The telephone rang in my bedroom. It was probably Amanda. Henri shook his head, so I let my sweetheart's voice send her love to the answering machine.

“I've got a lot of things to tell you, Ben. Get comfortable. Tune in to the present only. We could be here for a while.”

“Mind if I get my tape recorder? It's in my bedroom.”

“Not now. Not until we work out our deal.”

I said, “Okay. Talk to me,” but I was thinking, Was he serious? A contract killer wanted a contract with me?

Henri's gun was a half second away from Henri's hand. All I could do was play along with him until I could make a move.

The worst of amateur autobiographies start with “I was born?,” so I leaned back in my seat, prepared myself for a saga.

And Henri didn't disappoint. He started his story from before he was born.

He gave me a little history: In 1937 there was a Frenchman, a Jewish man who owned a print shop in Paris. He was a specialist in old documents and inks.

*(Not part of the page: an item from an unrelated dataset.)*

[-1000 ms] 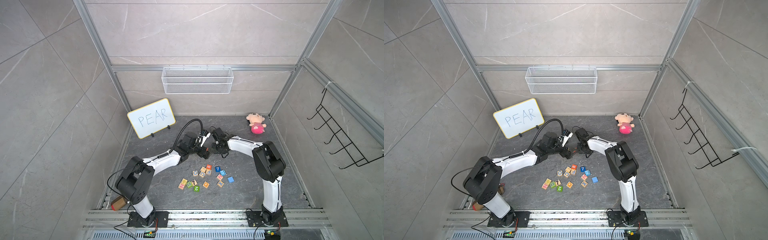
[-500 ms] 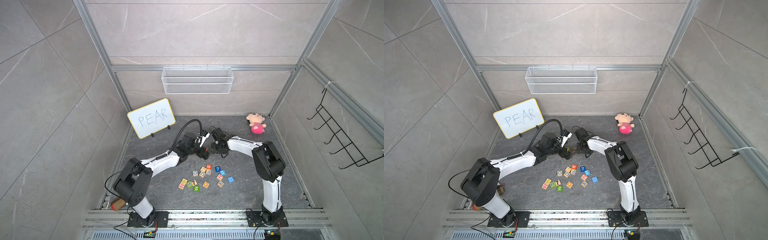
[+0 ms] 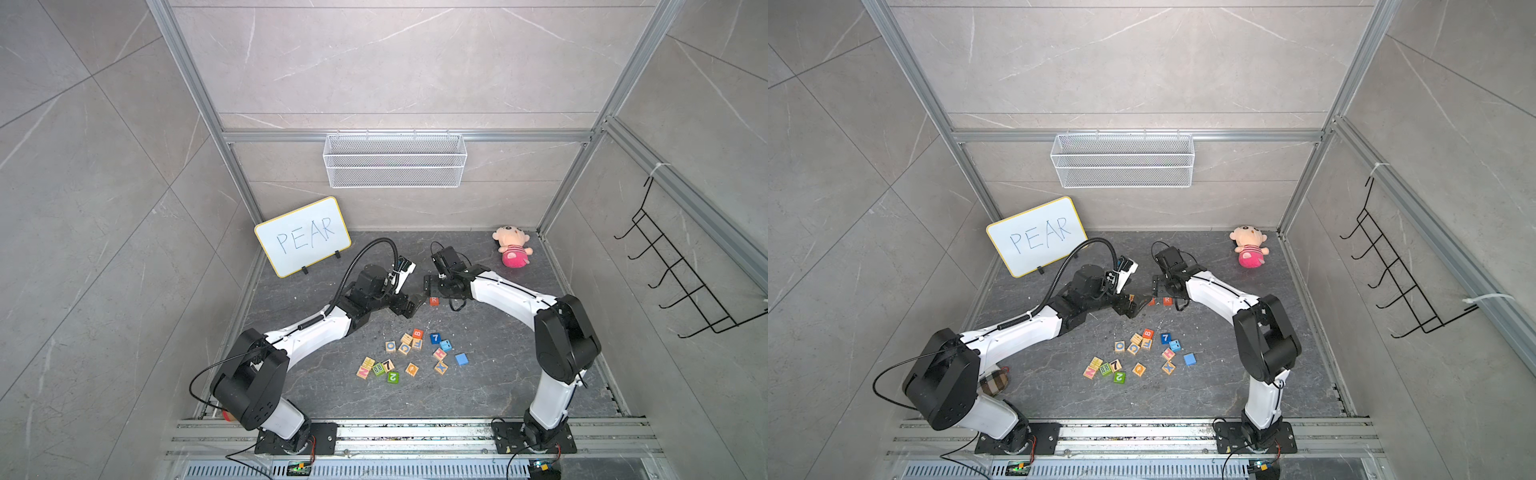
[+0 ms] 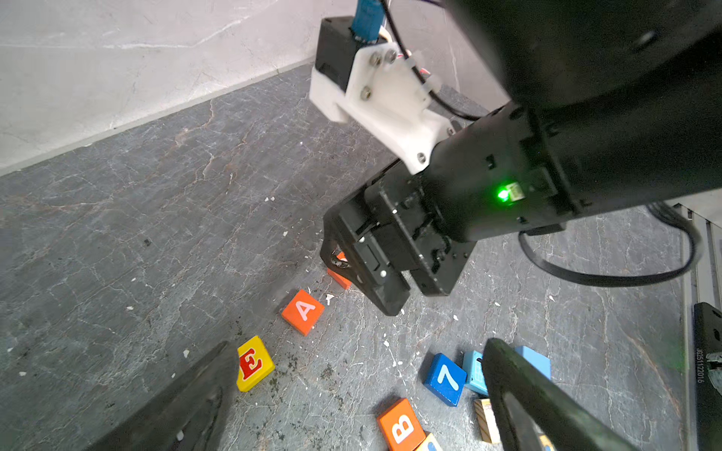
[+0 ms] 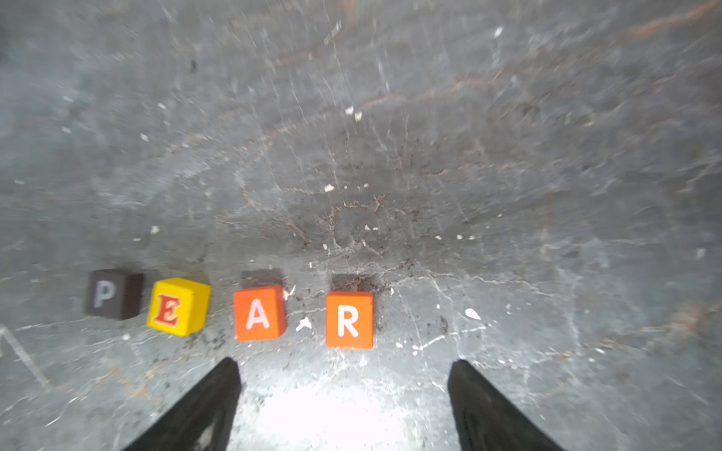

Henri said that very early on, this man understood the real danger of the Third Reich and that he and others got out before the Nazis stormed Paris. This man, this printer, had fled to Beirut.

“So this young Jew married a Lebanese woman,” Henri told me. “ Beirut is a large city, the Paris of the Middle East, and he blended in fairly well. He opened another print shop, had four children, lived a good life.

“No one questioned him. But other refugees, friends of friends of friends, would find him. They needed papers, false identification, and this man helped them so that they could start new lives. His work is excellent.”